Only the lines from the start of the material through the line containing "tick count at" are to be extracted, exactly as they appear.
━━━━━ Information given
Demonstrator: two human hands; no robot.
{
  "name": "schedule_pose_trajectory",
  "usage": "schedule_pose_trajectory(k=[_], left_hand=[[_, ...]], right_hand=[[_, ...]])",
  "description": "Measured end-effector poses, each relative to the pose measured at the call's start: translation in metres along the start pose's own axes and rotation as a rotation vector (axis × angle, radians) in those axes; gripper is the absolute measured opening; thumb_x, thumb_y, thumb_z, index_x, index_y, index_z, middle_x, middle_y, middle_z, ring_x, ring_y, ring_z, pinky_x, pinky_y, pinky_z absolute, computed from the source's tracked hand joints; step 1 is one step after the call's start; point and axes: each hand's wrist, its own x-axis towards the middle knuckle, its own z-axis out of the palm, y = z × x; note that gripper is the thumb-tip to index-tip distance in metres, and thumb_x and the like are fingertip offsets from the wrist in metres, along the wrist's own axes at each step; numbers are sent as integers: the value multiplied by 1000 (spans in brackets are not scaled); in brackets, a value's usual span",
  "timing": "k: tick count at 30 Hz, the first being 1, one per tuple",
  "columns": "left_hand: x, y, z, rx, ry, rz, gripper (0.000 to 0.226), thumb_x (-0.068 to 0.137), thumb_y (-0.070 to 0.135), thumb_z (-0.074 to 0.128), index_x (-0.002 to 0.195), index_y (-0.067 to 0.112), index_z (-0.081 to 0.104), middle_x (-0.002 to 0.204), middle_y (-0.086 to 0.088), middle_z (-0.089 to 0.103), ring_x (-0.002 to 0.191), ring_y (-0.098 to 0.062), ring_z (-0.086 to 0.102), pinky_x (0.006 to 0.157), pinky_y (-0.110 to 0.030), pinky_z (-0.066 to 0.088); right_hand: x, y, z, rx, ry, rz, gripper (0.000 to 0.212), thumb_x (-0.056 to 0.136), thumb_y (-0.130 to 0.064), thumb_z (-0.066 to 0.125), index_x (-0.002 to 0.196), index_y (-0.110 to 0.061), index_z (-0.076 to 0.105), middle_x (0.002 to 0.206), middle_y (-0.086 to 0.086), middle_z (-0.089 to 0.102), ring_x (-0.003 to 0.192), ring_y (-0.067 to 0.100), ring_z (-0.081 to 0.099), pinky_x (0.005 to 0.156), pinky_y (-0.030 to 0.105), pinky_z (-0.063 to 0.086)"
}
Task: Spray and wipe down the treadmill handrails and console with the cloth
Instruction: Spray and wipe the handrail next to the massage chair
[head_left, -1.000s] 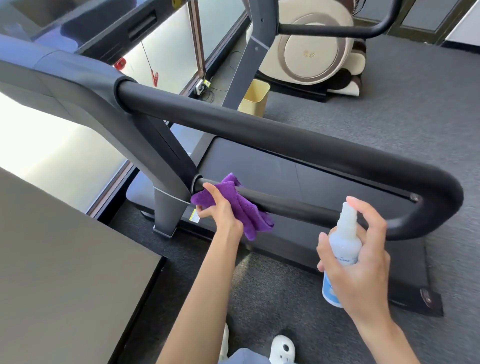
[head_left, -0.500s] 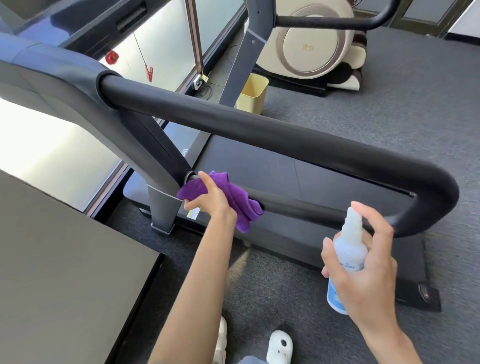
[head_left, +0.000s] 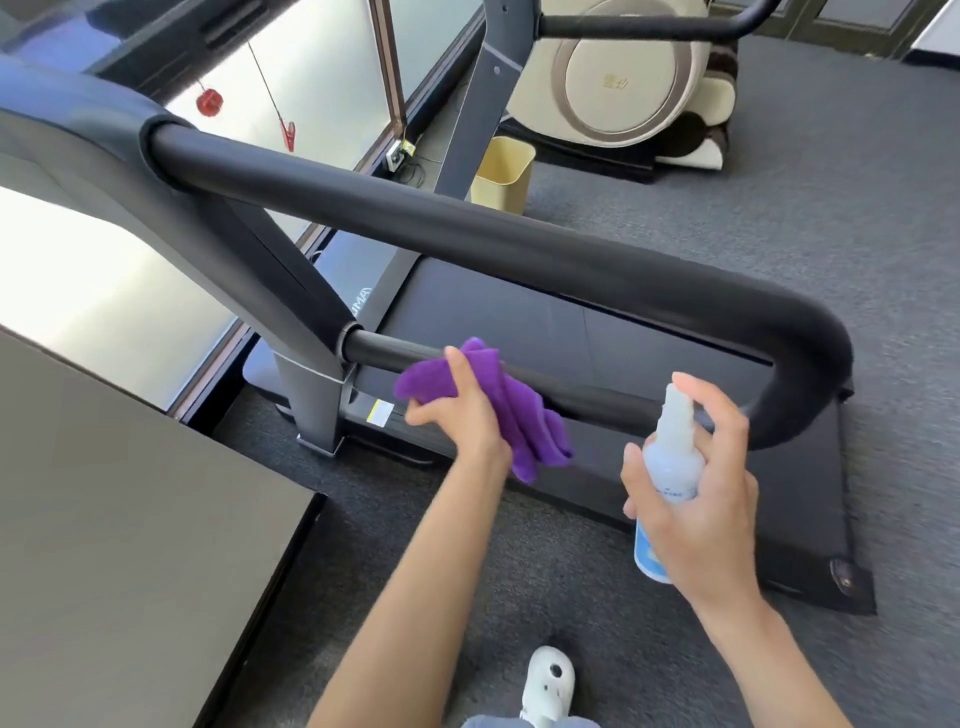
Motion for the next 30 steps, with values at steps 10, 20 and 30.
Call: schedule_pose_trajectory(k=[10, 20, 30], left_hand=[[-87, -76, 36, 25, -211, -161, 78, 77, 68, 60, 123, 27, 14, 129, -6, 48, 115, -23, 55, 98, -31, 44], [-86, -71, 38, -21, -115, -36, 67, 88, 56, 59, 123, 16, 18, 128, -3, 42, 113, -18, 51, 100, -30, 40], [-135, -106, 48, 39, -340, -153, 63, 90, 56, 56, 121, 20, 16, 136, -3, 44, 121, -16, 53, 108, -39, 42]], right_hand=[[-4, 19, -21, 29, 67, -45, 56, 88, -28, 66, 132, -45, 36, 118, 23, 65, 90, 47, 69, 81, 64, 55], [-4, 40, -58, 44, 105, -66, 52, 88, -32, 62, 132, -42, 36, 116, 25, 64, 77, 41, 68, 75, 61, 56], [0, 56, -103, 47, 167, -74, 52, 89, -34, 61, 135, -40, 36, 117, 29, 63, 84, 46, 68, 79, 64, 54]])
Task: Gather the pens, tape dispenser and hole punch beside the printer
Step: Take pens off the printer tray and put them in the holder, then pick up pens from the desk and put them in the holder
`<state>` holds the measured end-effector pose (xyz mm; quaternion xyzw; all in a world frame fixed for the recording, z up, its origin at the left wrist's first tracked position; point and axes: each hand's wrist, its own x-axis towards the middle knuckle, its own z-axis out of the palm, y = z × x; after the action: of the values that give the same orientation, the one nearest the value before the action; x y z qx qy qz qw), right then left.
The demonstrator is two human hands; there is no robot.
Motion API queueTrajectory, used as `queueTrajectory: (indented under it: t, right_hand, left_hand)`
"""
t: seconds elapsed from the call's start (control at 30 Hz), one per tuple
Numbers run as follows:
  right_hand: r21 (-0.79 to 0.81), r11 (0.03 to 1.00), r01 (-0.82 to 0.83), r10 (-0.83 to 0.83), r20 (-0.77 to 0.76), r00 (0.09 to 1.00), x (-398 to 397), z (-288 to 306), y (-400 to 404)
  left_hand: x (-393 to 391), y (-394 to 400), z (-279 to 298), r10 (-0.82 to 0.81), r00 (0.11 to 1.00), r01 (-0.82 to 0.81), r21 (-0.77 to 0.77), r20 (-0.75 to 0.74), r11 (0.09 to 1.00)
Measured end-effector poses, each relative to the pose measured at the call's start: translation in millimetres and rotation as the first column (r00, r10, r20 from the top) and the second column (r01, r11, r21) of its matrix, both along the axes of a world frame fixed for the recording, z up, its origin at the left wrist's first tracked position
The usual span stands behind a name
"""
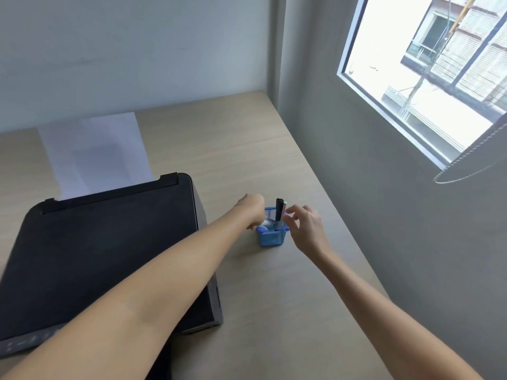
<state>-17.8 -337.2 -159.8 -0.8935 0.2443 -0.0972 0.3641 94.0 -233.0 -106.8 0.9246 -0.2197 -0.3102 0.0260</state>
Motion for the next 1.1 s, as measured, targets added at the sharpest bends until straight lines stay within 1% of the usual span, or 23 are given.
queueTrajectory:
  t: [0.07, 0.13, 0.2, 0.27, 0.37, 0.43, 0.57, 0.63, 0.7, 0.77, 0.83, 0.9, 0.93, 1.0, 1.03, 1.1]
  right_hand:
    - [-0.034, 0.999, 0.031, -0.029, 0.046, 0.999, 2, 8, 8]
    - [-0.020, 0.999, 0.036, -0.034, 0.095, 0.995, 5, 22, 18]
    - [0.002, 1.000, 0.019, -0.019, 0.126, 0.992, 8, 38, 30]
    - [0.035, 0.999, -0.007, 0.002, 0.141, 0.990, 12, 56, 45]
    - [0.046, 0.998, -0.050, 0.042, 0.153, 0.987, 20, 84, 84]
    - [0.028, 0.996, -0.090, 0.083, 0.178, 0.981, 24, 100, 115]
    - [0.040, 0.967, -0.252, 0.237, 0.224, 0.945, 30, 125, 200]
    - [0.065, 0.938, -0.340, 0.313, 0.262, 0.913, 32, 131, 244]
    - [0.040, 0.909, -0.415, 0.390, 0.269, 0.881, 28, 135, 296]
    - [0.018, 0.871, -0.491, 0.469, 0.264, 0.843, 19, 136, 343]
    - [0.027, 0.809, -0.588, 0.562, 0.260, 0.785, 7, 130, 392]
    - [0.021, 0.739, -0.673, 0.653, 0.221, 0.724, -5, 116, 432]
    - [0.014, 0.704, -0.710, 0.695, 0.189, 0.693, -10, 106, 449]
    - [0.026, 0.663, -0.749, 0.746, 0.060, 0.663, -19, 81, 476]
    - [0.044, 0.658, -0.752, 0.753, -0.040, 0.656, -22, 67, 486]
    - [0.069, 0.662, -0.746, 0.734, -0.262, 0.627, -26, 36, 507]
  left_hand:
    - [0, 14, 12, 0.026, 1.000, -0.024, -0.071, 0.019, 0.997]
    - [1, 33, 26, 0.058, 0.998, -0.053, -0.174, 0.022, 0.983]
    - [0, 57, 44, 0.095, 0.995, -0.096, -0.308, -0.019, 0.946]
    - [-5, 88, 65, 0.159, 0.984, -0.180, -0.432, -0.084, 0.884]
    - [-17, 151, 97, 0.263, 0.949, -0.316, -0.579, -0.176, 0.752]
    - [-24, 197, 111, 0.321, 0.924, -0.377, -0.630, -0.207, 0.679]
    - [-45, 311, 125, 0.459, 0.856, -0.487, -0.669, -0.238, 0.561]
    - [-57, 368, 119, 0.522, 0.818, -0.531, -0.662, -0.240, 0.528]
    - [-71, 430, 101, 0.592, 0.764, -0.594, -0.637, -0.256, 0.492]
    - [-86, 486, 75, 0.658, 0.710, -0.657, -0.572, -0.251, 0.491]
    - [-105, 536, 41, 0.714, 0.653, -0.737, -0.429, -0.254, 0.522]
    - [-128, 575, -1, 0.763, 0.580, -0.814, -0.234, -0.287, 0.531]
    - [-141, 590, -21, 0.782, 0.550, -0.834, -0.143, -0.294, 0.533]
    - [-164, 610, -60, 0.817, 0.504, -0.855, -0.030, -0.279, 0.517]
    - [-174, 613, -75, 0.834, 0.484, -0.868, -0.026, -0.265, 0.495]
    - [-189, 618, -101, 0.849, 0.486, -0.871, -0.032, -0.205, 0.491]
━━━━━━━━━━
Reply to the exercise ▸
Demonstrator: two human hands; no robot.
{
  "name": "schedule_pose_trajectory",
  "usage": "schedule_pose_trajectory(k=[_], left_hand=[[_, ...]], right_hand=[[_, ...]])",
  "description": "Measured end-effector poses, each relative to the pose measured at the call's start: translation in metres along the start pose's own axes and rotation as a rotation vector (axis × angle, radians) in those axes; gripper is the absolute measured opening; thumb_x, thumb_y, thumb_z, index_x, index_y, index_z, middle_x, middle_y, middle_z, ring_x, ring_y, ring_z, pinky_x, pinky_y, pinky_z absolute, computed from the source's tracked hand joints; step 1 is one step after the call's start; point and axes: each hand's wrist, its own x-axis towards the middle knuckle, its own z-axis out of the palm, y = z × x; note that gripper is the thumb-tip to index-tip distance in metres, and thumb_x and the like are fingertip offsets from the wrist in metres, along the wrist's own axes at each step; numbers are sent as integers: the value multiplied by 1000 (spans in brackets are not scaled); in brackets, a value's usual span",
  "timing": "k: tick count at 30 Hz, the first being 1, one per tuple",

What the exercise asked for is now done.